**SUPPLIED INFORMATION:**
^^^^^^^^^^^^^^^^

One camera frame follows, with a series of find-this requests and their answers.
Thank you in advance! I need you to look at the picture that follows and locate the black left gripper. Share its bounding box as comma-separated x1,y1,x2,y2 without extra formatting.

^^^^^^^^^^^^^^^^

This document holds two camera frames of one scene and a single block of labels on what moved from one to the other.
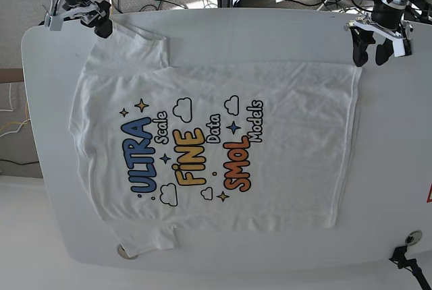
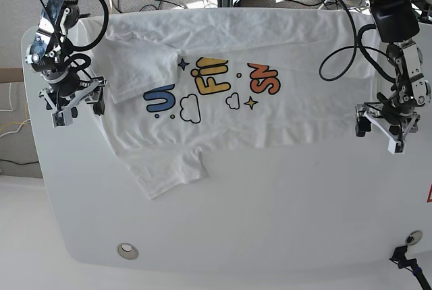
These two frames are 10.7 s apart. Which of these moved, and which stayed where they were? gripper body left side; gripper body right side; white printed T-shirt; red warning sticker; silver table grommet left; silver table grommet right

^^^^^^^^^^^^^^^^

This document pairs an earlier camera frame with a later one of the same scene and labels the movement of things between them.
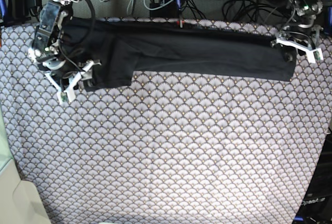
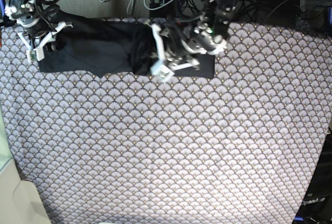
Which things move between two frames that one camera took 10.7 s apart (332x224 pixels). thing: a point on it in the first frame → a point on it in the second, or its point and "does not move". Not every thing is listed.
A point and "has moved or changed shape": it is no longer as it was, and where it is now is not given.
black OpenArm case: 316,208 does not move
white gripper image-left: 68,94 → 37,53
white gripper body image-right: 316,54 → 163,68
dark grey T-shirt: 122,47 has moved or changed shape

^^^^^^^^^^^^^^^^

**YOUR INSTRUCTIONS:**
Would you show all lines of the material above that contain the word "body"?

**EXERCISE OUTPUT:**
These two frames are 10.7 s apart. Which of these moved, and which stayed where they were? gripper body left side; gripper body right side; white printed T-shirt; red warning sticker; silver table grommet left; silver table grommet right
white gripper body image-right: 316,54 → 163,68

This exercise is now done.